# Work item
Read the listing below and copy out every line that holds "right".

▼

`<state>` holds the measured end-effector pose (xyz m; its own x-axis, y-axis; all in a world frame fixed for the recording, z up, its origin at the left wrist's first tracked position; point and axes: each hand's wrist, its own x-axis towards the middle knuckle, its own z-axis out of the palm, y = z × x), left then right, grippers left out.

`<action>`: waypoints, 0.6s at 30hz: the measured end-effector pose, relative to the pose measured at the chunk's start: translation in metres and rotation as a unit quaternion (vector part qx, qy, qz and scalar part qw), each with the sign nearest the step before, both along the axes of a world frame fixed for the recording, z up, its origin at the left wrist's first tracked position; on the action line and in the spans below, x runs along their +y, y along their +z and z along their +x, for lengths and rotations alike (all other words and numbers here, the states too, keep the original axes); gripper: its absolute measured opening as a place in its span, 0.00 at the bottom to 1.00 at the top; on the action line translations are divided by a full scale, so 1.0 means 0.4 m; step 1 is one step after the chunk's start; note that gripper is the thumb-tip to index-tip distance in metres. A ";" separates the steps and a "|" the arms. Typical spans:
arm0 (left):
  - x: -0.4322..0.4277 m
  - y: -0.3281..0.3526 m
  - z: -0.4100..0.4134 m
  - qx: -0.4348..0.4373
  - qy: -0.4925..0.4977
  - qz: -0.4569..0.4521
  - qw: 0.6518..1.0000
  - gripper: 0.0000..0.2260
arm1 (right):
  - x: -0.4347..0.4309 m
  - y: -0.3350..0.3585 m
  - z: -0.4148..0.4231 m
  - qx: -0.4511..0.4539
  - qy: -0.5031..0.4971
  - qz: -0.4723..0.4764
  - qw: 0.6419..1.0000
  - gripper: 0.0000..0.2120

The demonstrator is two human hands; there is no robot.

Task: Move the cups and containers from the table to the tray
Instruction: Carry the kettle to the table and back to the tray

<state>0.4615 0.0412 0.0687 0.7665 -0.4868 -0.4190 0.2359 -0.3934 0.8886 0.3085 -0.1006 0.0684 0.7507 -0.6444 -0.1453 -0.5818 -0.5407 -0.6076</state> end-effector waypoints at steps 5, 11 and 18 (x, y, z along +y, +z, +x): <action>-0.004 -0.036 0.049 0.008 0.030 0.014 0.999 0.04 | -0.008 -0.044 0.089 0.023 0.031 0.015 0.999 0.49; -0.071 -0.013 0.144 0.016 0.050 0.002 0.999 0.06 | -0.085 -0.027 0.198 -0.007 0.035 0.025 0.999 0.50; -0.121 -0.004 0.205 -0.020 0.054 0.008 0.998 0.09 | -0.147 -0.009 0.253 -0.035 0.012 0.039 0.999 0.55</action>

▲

# Reply to the exercise
`<state>` holds the measured end-effector pose (xyz m; its own x-axis, y-axis; all in a world frame fixed for the recording, z up, its origin at the left wrist's first tracked position; point and axes: each hand's wrist, its own x-axis towards the middle knuckle, its own z-axis out of the palm, y = z × x), left then right, grippers left out.
arm1 (right):

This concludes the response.